Preparing the PDMS etch mask can take multiple (3-5) days, but this mask can be stored at room temperature and reused repeatedly for a few years depending on the level of usage until signs of physical wear (i.e. tearing of PDMS) are observed. Coating plates with collagen and patterning the collagen using the PDMS mask will typically take 5-6 hours for ∼10 plates, but can vary depending on the number of plates being prepared. Coating the plates with bovine serum albumin and processing the PHH vial for seeding will take approximately 2.5 hours, followed by 4-6 hours of shaking and 30 minutes of rinsing the plates once PHHs have attached and filled (>90%) the collagen-coated islands. After an overnight incubation, seeding of fibroblasts will take approximately 1 hour followed by 2 hours of shaking. After the MPCCs have been stabilized for 1 week, they can be dosed with drugs.
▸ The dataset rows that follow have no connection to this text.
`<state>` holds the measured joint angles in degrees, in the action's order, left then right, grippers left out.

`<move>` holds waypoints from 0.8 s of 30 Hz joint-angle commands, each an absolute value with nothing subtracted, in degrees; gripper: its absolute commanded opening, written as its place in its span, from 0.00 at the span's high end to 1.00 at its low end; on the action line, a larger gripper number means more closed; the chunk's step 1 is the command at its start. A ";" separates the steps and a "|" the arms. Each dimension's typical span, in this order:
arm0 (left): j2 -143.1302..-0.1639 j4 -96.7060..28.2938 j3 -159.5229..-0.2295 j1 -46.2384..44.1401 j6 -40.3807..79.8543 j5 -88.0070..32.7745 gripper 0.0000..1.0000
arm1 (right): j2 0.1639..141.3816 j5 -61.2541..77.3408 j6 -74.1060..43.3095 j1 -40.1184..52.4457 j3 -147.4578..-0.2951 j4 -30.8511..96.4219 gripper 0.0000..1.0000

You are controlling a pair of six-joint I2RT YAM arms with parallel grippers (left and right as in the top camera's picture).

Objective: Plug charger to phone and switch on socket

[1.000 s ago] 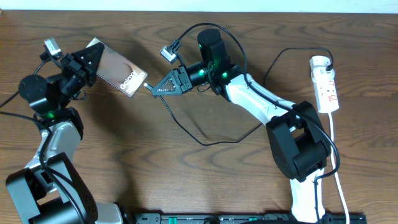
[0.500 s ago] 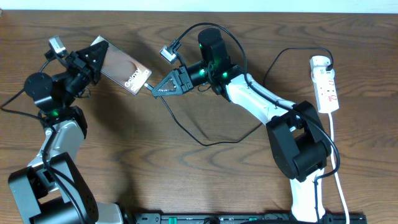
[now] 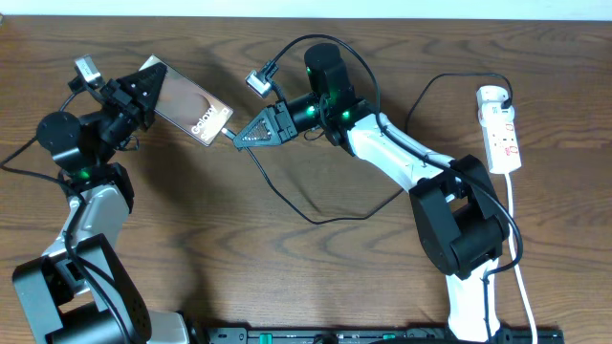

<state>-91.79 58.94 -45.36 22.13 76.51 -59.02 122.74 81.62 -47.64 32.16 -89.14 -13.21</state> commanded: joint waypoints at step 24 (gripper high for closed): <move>-90.98 63.13 -45.95 22.28 77.43 -60.99 0.93 | 122.52 80.88 -52.27 31.92 -89.78 -14.87 0.99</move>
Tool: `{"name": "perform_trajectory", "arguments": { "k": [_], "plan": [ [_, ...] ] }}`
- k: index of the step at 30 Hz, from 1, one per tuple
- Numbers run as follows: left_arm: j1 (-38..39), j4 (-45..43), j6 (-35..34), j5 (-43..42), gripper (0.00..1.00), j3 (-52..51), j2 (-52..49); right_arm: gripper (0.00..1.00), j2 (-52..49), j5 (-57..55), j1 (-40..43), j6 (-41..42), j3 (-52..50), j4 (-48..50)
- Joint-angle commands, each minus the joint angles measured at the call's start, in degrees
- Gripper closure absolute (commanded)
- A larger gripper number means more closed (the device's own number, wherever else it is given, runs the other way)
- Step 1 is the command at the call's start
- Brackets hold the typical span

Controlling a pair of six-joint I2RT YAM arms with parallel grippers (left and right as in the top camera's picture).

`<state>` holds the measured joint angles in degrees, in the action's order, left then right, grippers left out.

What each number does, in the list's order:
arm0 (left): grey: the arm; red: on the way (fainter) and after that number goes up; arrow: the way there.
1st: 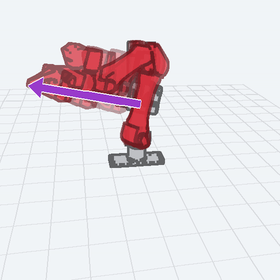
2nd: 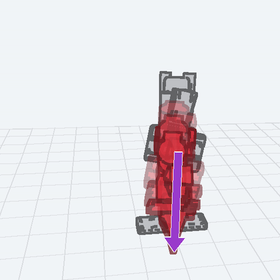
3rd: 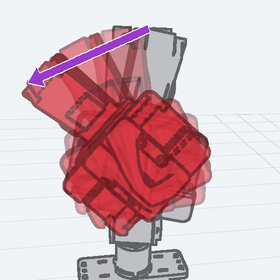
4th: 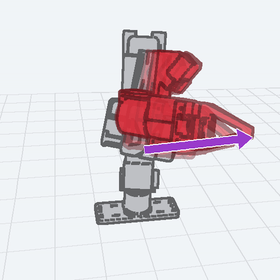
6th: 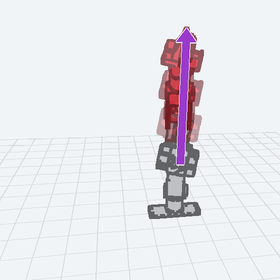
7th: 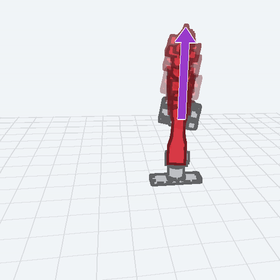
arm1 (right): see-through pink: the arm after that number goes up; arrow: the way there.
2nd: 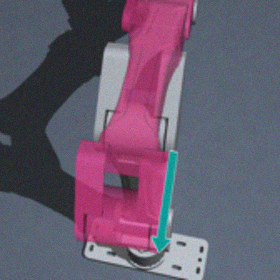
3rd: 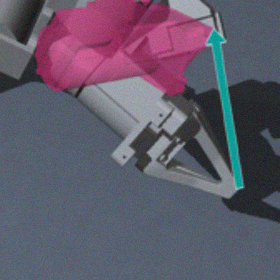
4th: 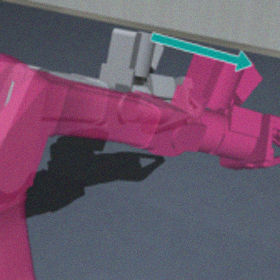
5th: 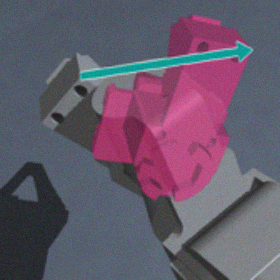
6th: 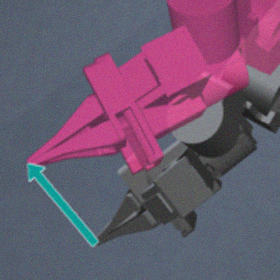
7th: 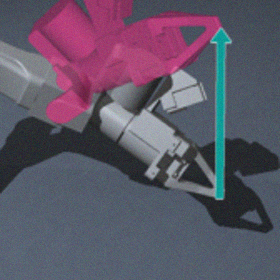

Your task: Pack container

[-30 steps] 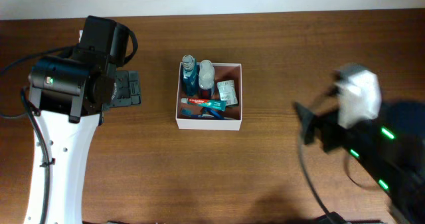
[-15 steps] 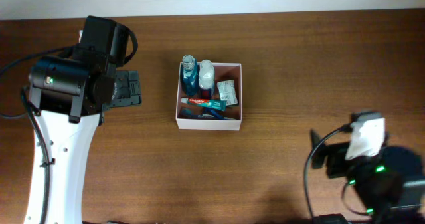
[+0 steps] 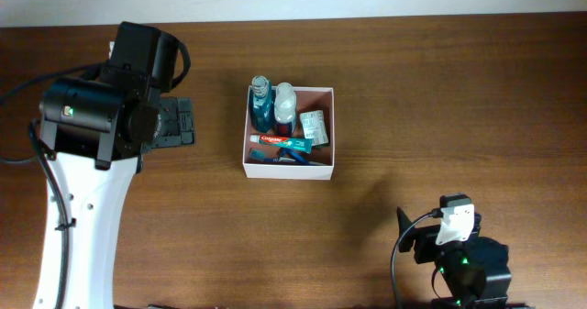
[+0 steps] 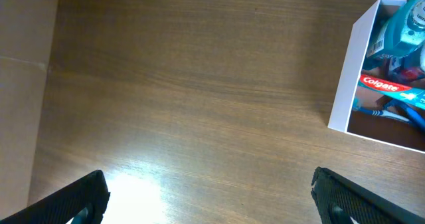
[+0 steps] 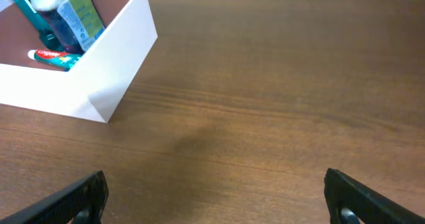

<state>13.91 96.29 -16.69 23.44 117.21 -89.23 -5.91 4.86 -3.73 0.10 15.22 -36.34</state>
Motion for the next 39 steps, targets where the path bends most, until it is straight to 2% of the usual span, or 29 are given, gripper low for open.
{"name": "perform_trajectory", "arguments": {
  "k": [1, 8, 39],
  "plan": [
    [0.2, 0.0, 0.4, 0.8, 0.0, 0.2, 0.9, 0.01, 2.6, 0.7, 0.5, 2.3, -2.6, 0.7],
    [0.2, 0.0, 0.4, 0.8, 0.01, 0.2, 0.9, 0.01, 3.0, 0.6, 0.5, 2.3, -6.2, 0.6],
    [-0.6, 0.4, 0.5, 1.6, 0.01, 0.1, 1.6, 0.01, 3.0, 0.5, 0.5, 2.3, -6.2, 0.7]
  ]
}}
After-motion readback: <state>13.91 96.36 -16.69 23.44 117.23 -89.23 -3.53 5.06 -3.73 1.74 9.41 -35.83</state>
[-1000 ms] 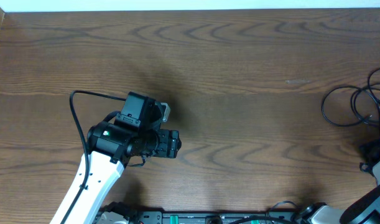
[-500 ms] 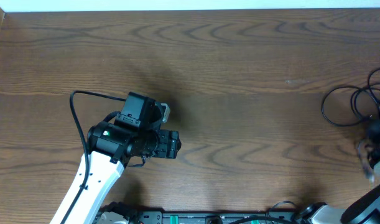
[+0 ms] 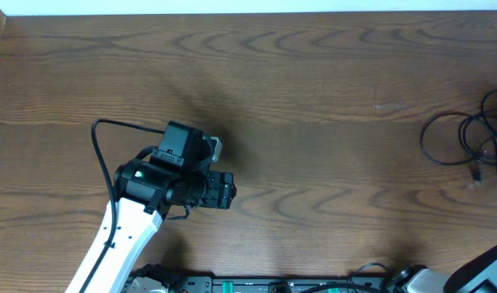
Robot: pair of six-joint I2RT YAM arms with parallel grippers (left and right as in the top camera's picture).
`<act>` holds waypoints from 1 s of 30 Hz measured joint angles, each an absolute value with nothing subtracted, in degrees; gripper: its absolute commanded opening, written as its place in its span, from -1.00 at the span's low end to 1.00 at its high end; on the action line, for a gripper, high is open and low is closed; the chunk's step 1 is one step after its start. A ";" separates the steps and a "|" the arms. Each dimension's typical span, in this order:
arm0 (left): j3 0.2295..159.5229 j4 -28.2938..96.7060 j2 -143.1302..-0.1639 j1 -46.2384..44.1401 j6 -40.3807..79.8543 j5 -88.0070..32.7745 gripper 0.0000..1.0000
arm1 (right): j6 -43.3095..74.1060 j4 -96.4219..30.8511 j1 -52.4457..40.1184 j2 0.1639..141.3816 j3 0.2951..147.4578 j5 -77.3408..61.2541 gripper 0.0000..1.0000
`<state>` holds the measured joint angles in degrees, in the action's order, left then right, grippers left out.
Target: Untangle cables
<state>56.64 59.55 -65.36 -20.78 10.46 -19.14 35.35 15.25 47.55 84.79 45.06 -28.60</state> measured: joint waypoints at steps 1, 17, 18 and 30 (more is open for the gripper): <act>56.64 59.61 -65.36 -20.78 10.46 -19.16 0.58 | 35.22 13.37 47.55 85.95 45.08 -28.71 0.99; 56.64 59.59 -65.36 -20.78 10.46 -19.38 0.58 | 30.70 5.50 43.35 98.10 45.17 -40.82 0.98; 56.62 59.59 -65.36 -20.78 10.46 -19.38 0.59 | 30.46 5.34 42.74 98.10 45.17 -41.60 0.99; 56.64 59.59 -65.36 -20.78 10.46 -19.40 0.58 | 28.80 1.06 39.70 98.10 45.17 -38.41 0.99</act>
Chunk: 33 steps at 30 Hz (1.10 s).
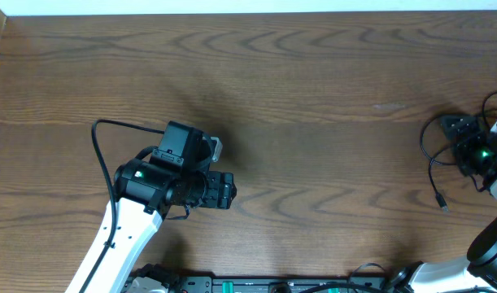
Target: Untangle cables
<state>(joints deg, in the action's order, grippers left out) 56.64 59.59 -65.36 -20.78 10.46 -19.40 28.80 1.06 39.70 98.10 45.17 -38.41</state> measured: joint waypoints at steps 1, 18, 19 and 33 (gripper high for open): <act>56.62 59.61 -65.36 -20.78 10.46 -19.40 0.58 | 29.82 -1.10 40.03 98.10 45.23 -36.29 0.99; 56.64 59.59 -65.36 -20.78 10.22 -19.40 0.59 | 57.23 -0.38 50.17 97.51 45.30 -42.98 0.98; 56.64 59.57 -65.36 -20.78 10.22 -19.40 0.58 | 57.63 3.66 50.17 97.49 45.23 -45.52 0.98; 56.64 59.31 -65.36 -20.78 10.17 -19.40 0.59 | 58.72 14.87 49.98 79.55 45.89 -60.36 0.98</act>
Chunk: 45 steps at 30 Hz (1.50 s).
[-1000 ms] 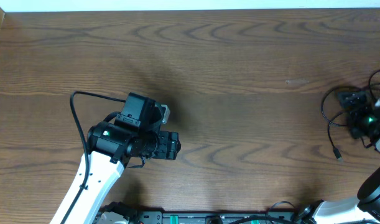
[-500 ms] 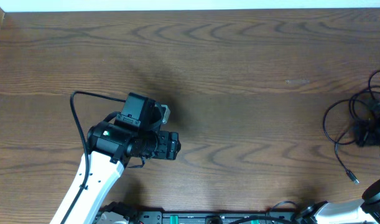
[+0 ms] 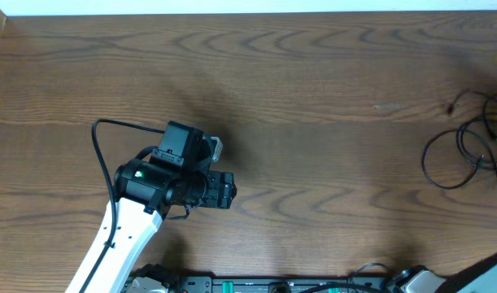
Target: Untangle cables
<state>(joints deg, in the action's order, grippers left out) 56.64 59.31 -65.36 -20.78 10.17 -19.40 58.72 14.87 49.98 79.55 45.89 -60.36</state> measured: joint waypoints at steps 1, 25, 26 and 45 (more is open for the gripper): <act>56.62 59.29 -65.36 -20.78 10.17 -19.40 0.58 | 57.95 9.32 49.93 78.17 46.00 -59.37 0.99; 56.64 59.16 -65.36 -20.78 10.02 -19.64 0.58 | 16.69 -33.10 27.83 76.25 45.30 -31.97 -0.98; 56.62 59.16 -65.36 -20.78 10.04 -19.64 0.58 | 15.86 -32.34 25.87 76.34 45.30 -30.30 -0.99; 56.62 59.13 -65.36 -20.78 10.04 -19.81 0.58 | 18.68 -23.68 17.82 97.67 49.76 -9.85 -0.98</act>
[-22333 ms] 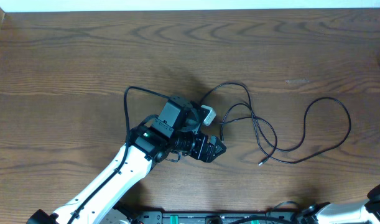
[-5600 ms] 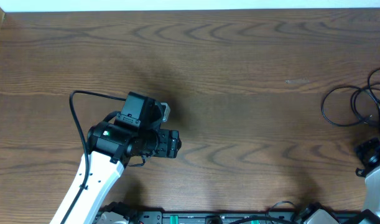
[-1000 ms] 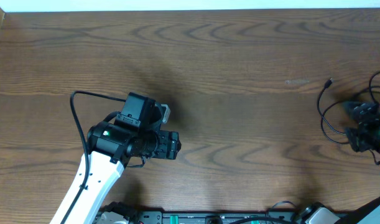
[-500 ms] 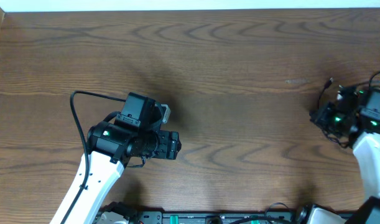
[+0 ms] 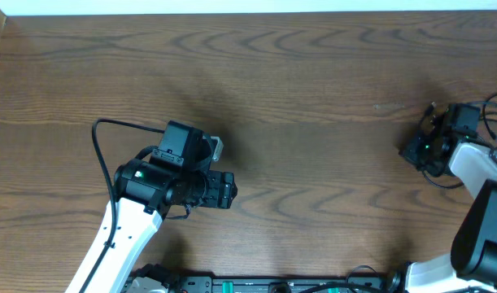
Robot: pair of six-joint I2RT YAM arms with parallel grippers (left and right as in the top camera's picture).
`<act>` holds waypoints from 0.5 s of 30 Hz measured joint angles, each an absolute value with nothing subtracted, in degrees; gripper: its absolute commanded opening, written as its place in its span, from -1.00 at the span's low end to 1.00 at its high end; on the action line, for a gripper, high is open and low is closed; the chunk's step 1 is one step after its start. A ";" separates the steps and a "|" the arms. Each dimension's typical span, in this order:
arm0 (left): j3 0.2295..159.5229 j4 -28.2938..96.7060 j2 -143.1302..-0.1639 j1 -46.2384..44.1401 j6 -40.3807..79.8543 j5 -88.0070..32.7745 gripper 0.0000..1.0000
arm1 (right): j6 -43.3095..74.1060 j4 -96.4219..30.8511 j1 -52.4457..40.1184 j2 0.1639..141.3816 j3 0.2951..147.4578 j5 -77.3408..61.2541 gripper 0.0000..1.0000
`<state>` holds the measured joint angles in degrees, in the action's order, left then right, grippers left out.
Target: Untangle cables
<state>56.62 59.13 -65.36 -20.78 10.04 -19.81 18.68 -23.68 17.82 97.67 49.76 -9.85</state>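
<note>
A bundle of thin black cables [image 5: 490, 107] lies at the table's right edge. One thin end [image 5: 432, 108] sticks up to the left, and a curve [image 5: 445, 182] shows below the wrist. My right gripper [image 5: 414, 151] sits low over the bundle's left loop and hides it; its jaws are too dark to read. My left gripper [image 5: 228, 192] points right over bare wood at centre-left, far from the cables, with its fingers seen end-on.
The brown wooden table [image 5: 313, 98] runs to a white strip at the back. The left arm's own black lead [image 5: 98, 138] loops beside its wrist. A rail with hardware [image 5: 256, 285] lies along the front edge.
My right arm was almost out of view at the right edge and now reaches in, with its gripper over the left loop of the cables. The visible cable shape has changed. The left arm is unchanged.
First the cables lay loose at the right edge, with the right arm at the bottom corner. Then my right gripper was on the bundle, a plug end trailing toward the front. Then the arm was away and the end lay toward the back. Now the gripper is on the bundle's left side.
</note>
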 measured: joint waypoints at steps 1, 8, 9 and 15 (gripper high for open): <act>56.64 59.16 -65.36 -20.78 10.04 -19.81 0.58 | 18.87 -23.62 17.82 98.35 50.19 -9.43 -0.98; 56.62 59.16 -65.36 -20.78 10.04 -19.81 0.59 | 20.43 -23.31 18.44 99.88 51.59 -3.64 -0.98; 56.62 59.13 -65.36 -20.78 10.04 -19.81 0.59 | 20.64 -23.31 18.90 99.92 51.70 -2.74 -0.98; 56.62 58.83 -65.36 -20.78 10.04 -19.81 0.58 | 23.22 -23.35 24.16 99.98 51.81 3.31 -0.98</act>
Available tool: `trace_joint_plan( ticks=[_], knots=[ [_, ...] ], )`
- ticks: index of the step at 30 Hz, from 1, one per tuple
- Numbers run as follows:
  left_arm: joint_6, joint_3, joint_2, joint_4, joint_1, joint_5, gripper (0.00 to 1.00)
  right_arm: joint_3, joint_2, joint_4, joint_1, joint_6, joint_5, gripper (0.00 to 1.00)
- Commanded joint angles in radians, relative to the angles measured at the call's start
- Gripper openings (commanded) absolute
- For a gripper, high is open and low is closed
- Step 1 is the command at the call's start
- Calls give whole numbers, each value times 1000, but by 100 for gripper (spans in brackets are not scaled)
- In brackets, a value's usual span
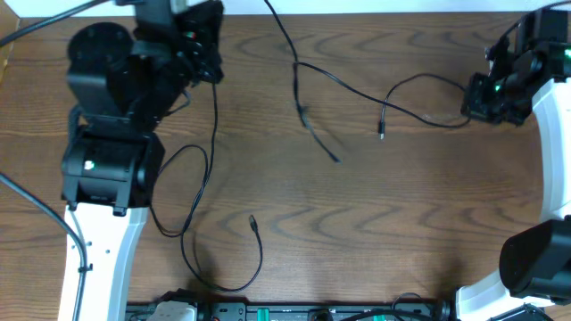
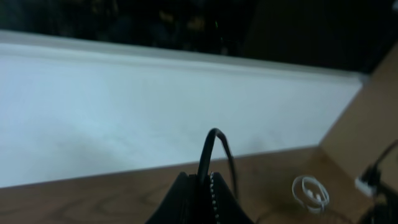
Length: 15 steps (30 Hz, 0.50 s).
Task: Untangle cables
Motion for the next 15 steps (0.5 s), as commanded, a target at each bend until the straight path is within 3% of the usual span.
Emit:
trace_joint_plan(
  ticks=[1,8,15],
  knots=[
    [-76,11,-25,37,37,-7,7,-80,0,5,-5,42,169,1],
    [-93,11,-39,130,45,-38,7,-254,0,52,-26,98,185,1],
    [-92,11,-63,253,45,-306,8,-422,1,109,-98,167,222,1]
  ],
)
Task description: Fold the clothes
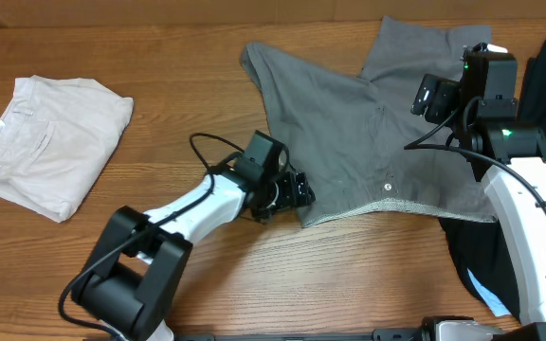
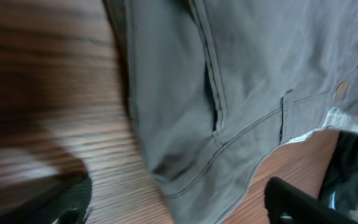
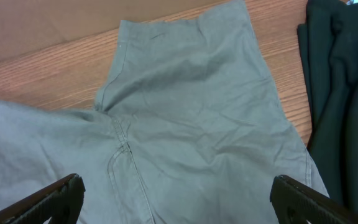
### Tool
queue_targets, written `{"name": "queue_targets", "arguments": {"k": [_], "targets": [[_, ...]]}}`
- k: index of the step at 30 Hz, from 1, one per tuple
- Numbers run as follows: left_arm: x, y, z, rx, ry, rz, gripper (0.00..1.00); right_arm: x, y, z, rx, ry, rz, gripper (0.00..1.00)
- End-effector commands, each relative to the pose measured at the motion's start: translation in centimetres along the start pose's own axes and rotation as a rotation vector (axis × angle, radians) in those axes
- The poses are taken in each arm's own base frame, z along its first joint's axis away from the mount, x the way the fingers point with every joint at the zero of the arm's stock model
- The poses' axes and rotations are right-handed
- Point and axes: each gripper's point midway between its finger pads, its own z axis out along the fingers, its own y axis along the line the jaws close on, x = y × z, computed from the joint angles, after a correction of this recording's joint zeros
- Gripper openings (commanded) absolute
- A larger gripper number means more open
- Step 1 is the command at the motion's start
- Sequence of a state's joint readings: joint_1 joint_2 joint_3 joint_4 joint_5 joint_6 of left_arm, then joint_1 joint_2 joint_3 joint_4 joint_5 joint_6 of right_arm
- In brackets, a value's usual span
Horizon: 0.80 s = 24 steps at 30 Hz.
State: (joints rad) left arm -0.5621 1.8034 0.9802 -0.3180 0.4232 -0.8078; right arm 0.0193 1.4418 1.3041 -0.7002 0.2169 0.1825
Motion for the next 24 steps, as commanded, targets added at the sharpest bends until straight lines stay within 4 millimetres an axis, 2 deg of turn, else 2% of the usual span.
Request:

The time it takes to prepare the drug solutions and dose the cultures depends on the number of drugs and the number of drug concentrations being assessed. Drug incubations are typically carried out for up to 1 week. Once the drug concentrations in the samples have been measured via LC-MS/MS, the data analysis will take 1-2 hours to predict drug clearance rates.

Significance Statement.

Prediction of drug clearance rates from the body during preclinical development can differentiate analog compounds based on desirable clearance rates and help determine clinical dosing range. Drug metabolism in the liver is a rate-limiting step in the overall clearance of many drugs. Thus, primary human hepatocytes (PHHs) in suspension or monolayer cultures are used to predict human-relevant drug clearance; however, they display a rapid loss of drug metabolizing capacity that limits accurate prediction of clearance rates for low turnover compounds, which are being developed for one-pill-a-day dosing regimens. Here, we describe the creation and use of micropatterned co-cultures of PHHs and fibroblasts for more accurate prediction of drug clearance rates, and for modeling drug-drug interactions that can affect drug clearance.